Saranno anche i tempi della Via della Seta, ma le imprese europee si fidano un po’ meno della Cina. Sembra montare, nel tessuto industriale del Vecchio, un certo scoramento verso la capacità del Dragone di adattarsi alle esigenze di chi vuole investirvi ma proveniente da un’altra cultura d’impresa. E così, quest’anno, è salita dal 48 dell’anno scorso al 53% la quota delle imprese europee che si dichiara pessimista sul fare business in Cina. Un dato contenuto nella pubblicazione del Business confidence survey redatto dalla commissione europea (qui il testo).

UN PROBLEMA DI TECNOLOGIA

Che cosa alimenta i dubbi delle imprese europee verso la Cina? Tanto per cominciare c’è un problema di tecnologia. E cioè raddoppiano, rispetto ai livelli del 2017, le imprese con base in Ue attive in Cina che vedono come un problema crescente il trasferimento di tecnologia in cambio dell’accesso al mercato interno, nonostante Pechino neghi l’esistenza di questo problema.
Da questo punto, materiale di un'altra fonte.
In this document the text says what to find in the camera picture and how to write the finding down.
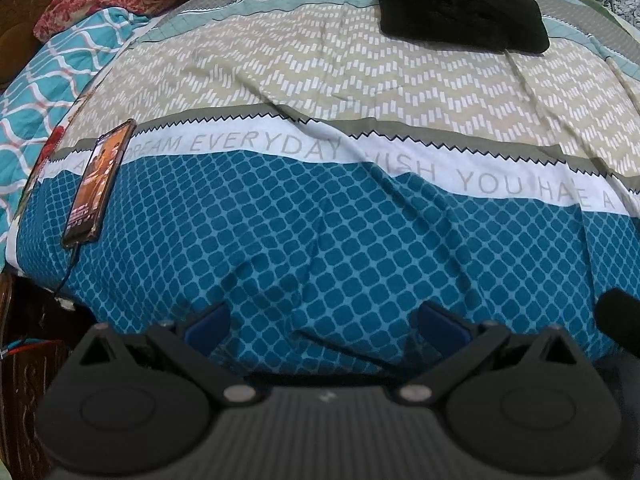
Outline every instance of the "ridged black surface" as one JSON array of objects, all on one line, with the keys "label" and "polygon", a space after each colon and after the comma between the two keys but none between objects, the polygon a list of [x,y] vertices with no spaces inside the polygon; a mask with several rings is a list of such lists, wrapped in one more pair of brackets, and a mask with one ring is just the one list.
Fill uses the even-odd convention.
[{"label": "ridged black surface", "polygon": [[[86,478],[57,470],[49,480]],[[377,387],[277,388],[257,406],[223,413],[206,441],[189,456],[163,470],[129,478],[534,479],[479,463],[450,441],[433,413],[400,406]],[[561,478],[610,480],[596,469]]]}]

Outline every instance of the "black fabric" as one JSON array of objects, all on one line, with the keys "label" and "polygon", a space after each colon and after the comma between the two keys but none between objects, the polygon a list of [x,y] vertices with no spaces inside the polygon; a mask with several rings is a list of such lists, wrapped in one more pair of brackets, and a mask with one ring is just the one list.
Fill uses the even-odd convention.
[{"label": "black fabric", "polygon": [[383,34],[541,54],[549,38],[535,0],[379,0]]}]

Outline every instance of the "round black disc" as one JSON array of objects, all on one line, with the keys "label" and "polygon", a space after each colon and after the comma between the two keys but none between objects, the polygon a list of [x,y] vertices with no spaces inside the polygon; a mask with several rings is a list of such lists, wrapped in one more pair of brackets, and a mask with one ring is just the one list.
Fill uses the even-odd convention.
[{"label": "round black disc", "polygon": [[201,439],[209,402],[187,380],[137,368],[52,388],[38,408],[38,436],[67,470],[121,476],[156,469]]},{"label": "round black disc", "polygon": [[452,392],[446,415],[471,454],[534,475],[596,465],[620,427],[620,412],[605,388],[553,365],[481,374]]}]

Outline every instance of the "white logo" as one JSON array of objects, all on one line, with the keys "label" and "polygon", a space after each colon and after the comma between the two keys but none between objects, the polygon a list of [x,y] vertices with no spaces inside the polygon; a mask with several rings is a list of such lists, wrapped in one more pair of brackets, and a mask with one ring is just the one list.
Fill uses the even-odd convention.
[{"label": "white logo", "polygon": [[322,400],[322,402],[331,402],[334,399],[337,399],[338,396],[333,392],[326,391],[324,394],[318,396],[318,399]]}]

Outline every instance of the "phone wallpaper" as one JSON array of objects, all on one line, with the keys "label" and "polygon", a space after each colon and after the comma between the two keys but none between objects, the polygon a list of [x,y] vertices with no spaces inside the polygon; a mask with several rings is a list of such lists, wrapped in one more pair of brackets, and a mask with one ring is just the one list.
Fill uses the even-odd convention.
[{"label": "phone wallpaper", "polygon": [[98,215],[100,198],[107,186],[111,168],[115,163],[120,143],[127,133],[127,128],[128,125],[118,128],[95,145],[71,208],[68,229],[87,221],[93,221]]}]
Un quinto delle aziende europee (su un campione di quasi 600 aziende) che operano in Cina ha lamentato il problema dei trasferimenti di tecnologia, contro solo il 10% del 2017: di queste, circa i due terzi (il 63%) spiega che i casi sono avvenuti negli ultimi due anni e poco meno di un quarto (il 24%) ha dichiarato che questa pratica era in corso mentre il sondaggio veniva compiuto. Spesso e volentieri, infatti, Pechino chiede alle aziende che vogliono sbarcare nel Dragone, una quota di tecnologia in cambio dell’accesso al mercato.

BUROCRAZIA CINESE

Gli imprenditori europei denunciano inoltre numerosi ostacoli normativi, sottolineando come una delle carenze più significative del programma di riforme in Cina “è che alcune promesse di alto livello per migliorare l’ambiente per le aziende internazionali non si sono tradotte in azioni concrete”. Frustrante in particolare la lentezza con la quale sono stati condotti i colloqui con Pechino dal 2013 in poi per raggiungere un accordo bilaterale sugli investimenti che ridimensionerebbe le barriere del mercato cinese per le imprese europee.

L’OMBRA DEI DAZI

Se si parla di Cina e di imprese ovviamente non si può non parlare della guerra commerciale in atto con gli Stati Uniti. I dazi hanno il loro peso. Appena il 6% delle aziende ha deciso di lasciare la Cina spostando la produzione altrove, perché la maggior parte delle aziende produce solo per il mercato interno. Ma soprattutto il vicepremier cinese Wang Yang ha appena rivelato che la guerra dei dazi Usa-Cina potrebbe costare un punto di Pil alla Cina e, infatti, le aziende europee puntano il dito contro il metodo utilizzato dagli Usa per risolvere le sfide imposte dalla Cina che non sta contribuendo a migliorare le cose: oltre un terzo degli intervistati ha dichiarato di essere stato influenzato negativamente dalle tariffe imposte nella guerra commerciale. Un’escalation di tensioni che penalizzerebbe il sentiment delle imprese, portando a un inasprimento degli investimenti.